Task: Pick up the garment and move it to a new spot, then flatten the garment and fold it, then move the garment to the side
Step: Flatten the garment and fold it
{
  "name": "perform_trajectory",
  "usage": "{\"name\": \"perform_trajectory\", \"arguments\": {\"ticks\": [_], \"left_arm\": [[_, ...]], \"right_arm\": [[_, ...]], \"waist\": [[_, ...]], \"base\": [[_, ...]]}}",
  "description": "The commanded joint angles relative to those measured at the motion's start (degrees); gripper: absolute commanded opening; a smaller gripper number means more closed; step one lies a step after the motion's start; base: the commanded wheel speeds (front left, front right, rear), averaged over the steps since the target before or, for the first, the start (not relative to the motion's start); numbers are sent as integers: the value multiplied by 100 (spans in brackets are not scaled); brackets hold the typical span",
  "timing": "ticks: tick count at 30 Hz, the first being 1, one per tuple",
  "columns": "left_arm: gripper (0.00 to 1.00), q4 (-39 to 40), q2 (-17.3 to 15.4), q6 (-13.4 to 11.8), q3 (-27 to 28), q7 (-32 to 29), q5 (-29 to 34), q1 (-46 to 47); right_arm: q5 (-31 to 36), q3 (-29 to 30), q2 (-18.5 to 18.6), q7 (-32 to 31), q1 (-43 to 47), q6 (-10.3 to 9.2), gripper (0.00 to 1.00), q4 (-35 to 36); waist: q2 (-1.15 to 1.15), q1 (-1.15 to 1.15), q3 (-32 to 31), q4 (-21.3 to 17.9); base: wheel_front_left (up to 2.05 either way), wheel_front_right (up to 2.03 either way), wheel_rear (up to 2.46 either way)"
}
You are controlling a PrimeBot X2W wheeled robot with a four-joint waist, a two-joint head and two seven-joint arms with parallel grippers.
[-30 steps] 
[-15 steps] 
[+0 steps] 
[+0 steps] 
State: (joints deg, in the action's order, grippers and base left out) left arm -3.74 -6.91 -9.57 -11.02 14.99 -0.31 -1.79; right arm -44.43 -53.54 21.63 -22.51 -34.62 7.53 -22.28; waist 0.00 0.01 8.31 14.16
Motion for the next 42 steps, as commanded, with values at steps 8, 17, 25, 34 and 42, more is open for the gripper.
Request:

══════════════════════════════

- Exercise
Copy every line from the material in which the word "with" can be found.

- Answer below
You are controlling a PrimeBot X2W wheeled robot with a four-joint waist, a two-joint head and two seven-joint arms with parallel grippers.
Motion for the next 42 steps, as commanded, with values at steps 8, 17, 25, 34 and 42, more is open for the gripper.

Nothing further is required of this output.